Ford patent Batmobile-style car-mounted bike

Official document reveals car with integrated motorcycle

Ford patent Batmobile-style car-mounted bike

FORD – manufacturer of drab commuter cars – has filed a patent application for a radical car that incorporates a built-in electric motorcycle.

It’s basically the same idea as in the movie The Dark Knight, when Batman emerges from the Batmobile riding on the crazy-looking ‘Batpod’ bike. Except it’s an electric scooter and a Ford; you can’t have everything.

In fact, you’ll probably never be able to have this. The patent smacks of a wild flight of fancy rather than a real plan for a production vehicle. However, it’s got some merit. The idea is that the car is either electric, powered by hub-mounted motors, or uses a rear-mounted petrol engine. Either way leaves the front section clear. And because the two front wheels are mounted on separate pontoons, with no front crossmember, when you lift the bonnet and grill section up, there’s space for the electric scooter to slot backwards into it.

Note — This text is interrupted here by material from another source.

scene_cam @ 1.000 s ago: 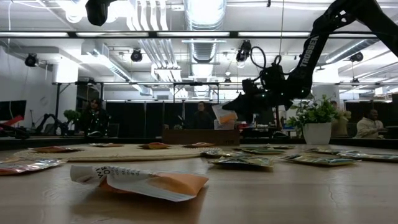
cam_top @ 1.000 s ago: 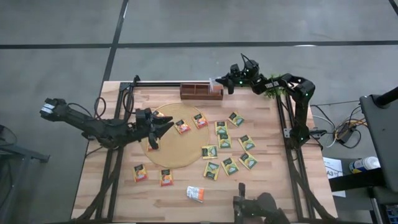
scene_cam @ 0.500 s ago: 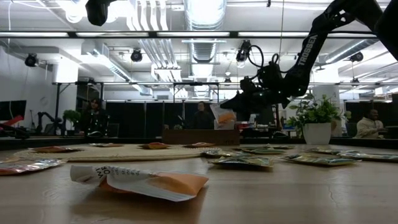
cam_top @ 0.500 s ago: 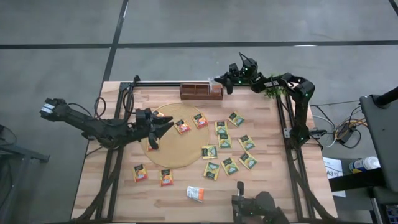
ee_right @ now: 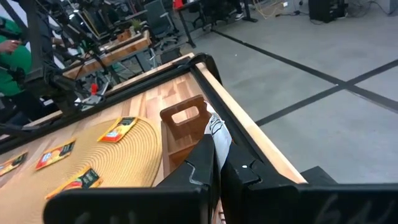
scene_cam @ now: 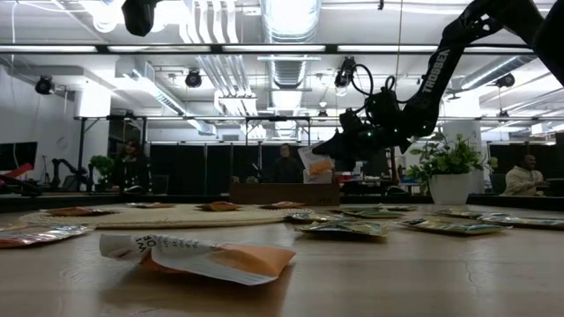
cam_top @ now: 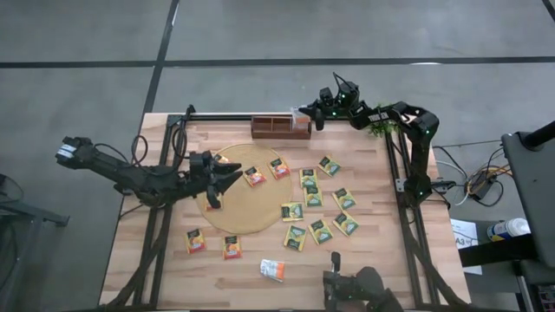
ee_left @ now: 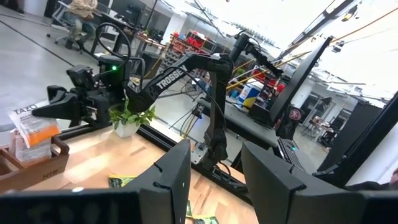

The idea is that the scoot goes all the way back into the cabin. Its seat becomes the centre armrest and the instrument panel becomes the centre console. The patent even says that the car could be driven using the bike’s wheels.

Presumably the idea behind it is the same one that drove Honda to create the MotoCompo back in the early 80s. That fold-up scooter was specifically designed to slot into the boot of the tiny Honda City car. The theory was that commuters could do the lion’s share of their journey on four wheels, but park up before they hit the worst of the city traffic. Then you’d whip out the scooter and laugh as you carved through the congestion and parked right outside your office. Or something like that.

Of course, it never caught on. The reality of hoicking a small, but still fairly hefty, motorcycle out of the back of your car, assembling it, getting kitted up to ride and then doing the rest of your journey just wasn’t as appealing in real life as the adverts might have made it seem.

Ford’s patent does appear to combat some of those problems. The bike doesn’t need to be lifted, for a start. And being electric there’s a far smaller chance of getting your suit soaked in two-stroke mixture in the process, too.

But is anyone really going to accept a car that’s been designed with the huge compromises needed to allow a motorcycle to be inserted through the nose?

Hopefully the idea might be expanded into some sort of real life concept, so we can get a better view of how it could come together. But don’t hold your breath.